Last week, I asked a lawyer from a libertarian group for a copy of a brief it had filed in a First Amendment case. Sounding frustrated and incredulous, he said a federal appeals court had sealed the brief and forbidden its distribution.


“It’s a profound problem,” said the lawyer, Paul M. Sherman, with the Institute for Justice. “We want to bring attention to important First Amendment issues but cannot share the brief that most forcefully makes those arguments.”


The brief was filed in support of Siobhan Reynolds, an activist who thinks the government is too aggressive in prosecuting doctors who prescribe pain medications.


The Institute for Justice does not represent Ms. Reynolds, and it is not a party in the case. Its submission, made with a second libertarian group, Reason Foundation, was an amici curiae — or friends of the court — brief. It relied only on publicly available materials.

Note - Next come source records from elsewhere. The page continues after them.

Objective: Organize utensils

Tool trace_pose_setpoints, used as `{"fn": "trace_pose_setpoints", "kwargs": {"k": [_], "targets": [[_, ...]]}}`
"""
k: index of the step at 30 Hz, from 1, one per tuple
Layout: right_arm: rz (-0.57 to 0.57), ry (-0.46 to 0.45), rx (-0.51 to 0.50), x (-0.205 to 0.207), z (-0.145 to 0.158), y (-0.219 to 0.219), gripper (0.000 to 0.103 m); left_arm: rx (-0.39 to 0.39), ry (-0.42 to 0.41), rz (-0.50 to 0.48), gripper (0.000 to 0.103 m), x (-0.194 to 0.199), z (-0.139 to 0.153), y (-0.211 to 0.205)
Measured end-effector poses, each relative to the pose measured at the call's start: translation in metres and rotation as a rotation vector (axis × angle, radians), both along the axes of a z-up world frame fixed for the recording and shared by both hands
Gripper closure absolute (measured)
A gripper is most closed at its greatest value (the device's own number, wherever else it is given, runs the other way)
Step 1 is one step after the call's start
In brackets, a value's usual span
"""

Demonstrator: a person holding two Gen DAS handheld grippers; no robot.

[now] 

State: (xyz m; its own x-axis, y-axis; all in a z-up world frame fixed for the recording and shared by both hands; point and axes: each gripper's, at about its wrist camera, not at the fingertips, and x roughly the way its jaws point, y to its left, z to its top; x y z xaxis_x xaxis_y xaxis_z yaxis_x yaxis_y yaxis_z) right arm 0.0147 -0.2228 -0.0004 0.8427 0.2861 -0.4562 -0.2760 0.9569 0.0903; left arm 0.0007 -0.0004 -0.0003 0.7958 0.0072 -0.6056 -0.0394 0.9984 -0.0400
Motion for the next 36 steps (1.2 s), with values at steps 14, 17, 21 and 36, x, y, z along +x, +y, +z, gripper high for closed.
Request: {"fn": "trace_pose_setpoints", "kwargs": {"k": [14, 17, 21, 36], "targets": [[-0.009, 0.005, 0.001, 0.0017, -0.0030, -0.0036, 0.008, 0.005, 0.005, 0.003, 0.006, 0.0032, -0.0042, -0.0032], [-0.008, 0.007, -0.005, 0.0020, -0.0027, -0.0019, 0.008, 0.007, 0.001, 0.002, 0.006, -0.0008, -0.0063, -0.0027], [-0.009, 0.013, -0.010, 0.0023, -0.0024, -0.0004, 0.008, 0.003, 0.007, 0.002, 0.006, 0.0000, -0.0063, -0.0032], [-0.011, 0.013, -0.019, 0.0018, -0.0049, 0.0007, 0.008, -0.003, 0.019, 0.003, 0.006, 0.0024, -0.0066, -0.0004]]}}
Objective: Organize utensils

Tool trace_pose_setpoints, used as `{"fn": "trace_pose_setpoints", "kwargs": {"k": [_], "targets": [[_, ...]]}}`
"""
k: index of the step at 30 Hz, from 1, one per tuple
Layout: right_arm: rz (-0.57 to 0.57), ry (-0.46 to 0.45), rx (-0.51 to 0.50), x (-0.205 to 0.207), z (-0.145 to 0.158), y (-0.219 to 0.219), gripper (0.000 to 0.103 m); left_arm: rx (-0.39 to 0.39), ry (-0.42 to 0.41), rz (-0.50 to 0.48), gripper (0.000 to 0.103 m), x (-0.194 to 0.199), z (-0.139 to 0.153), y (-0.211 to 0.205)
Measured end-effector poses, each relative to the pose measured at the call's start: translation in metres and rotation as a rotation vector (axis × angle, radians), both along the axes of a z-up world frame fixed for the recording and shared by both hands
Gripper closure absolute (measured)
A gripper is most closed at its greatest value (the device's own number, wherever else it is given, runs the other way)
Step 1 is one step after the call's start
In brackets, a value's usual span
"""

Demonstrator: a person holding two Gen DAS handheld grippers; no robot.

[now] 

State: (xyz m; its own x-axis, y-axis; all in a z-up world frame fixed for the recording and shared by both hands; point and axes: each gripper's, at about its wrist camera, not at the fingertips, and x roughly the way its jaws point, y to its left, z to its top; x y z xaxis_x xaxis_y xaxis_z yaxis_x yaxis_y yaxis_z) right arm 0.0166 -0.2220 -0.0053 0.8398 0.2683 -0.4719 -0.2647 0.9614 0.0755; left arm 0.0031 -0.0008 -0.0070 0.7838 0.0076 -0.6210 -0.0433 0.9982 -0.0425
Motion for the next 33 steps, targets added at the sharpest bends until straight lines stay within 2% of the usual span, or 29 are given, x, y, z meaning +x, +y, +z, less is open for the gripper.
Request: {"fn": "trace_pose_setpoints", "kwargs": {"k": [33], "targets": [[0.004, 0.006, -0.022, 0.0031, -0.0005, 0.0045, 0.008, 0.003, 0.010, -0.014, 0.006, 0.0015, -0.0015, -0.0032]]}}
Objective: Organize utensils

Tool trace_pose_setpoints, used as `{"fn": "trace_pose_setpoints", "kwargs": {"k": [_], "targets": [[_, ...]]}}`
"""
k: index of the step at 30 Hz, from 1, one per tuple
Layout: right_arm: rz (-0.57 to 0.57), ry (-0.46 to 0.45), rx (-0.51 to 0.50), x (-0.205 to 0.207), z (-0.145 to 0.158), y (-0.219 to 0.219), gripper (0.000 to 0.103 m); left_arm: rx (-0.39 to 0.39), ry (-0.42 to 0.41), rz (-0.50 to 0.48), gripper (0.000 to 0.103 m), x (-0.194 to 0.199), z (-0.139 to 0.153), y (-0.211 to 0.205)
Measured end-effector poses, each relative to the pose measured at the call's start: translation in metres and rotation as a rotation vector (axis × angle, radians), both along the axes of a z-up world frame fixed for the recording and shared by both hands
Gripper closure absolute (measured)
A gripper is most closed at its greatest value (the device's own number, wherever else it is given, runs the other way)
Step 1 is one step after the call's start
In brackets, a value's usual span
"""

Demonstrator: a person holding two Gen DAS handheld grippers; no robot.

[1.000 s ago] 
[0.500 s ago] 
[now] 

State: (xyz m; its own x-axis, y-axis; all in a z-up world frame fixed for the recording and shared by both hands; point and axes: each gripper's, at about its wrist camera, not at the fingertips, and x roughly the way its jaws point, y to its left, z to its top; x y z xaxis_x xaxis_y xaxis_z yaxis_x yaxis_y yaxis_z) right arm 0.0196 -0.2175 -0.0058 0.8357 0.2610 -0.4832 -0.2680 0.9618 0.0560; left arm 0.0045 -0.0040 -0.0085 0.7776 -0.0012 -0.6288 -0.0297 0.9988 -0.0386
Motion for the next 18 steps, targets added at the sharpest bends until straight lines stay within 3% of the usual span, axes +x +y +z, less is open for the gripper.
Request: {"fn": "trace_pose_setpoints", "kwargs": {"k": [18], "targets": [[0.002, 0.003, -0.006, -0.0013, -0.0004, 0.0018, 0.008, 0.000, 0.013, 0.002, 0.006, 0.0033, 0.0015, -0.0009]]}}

But it was sealed by the United States Court of Appeals for the 10th Circuit, in Denver, citing grand jury secrecy rules. The court then denied the groups’ motion to unseal their own brief. That ruling itself is sealed, too, but I have seen parts of it.


Among the reasons for keeping the brief secret, the court said, was that the groups’ goal “is clearly to discuss in public amici’s agenda.” Well, yes.


The brief paints an unflattering picture of the United States attorney’s office in Kansas, which may have overreacted to Ms. Reynolds’s adamant public defense of two medical professionals, Stephen J. Schneider and his wife, Linda K. Schneider, who were indicted in 2007 for illegally distributing prescription painkillers to patients who overdosed on them.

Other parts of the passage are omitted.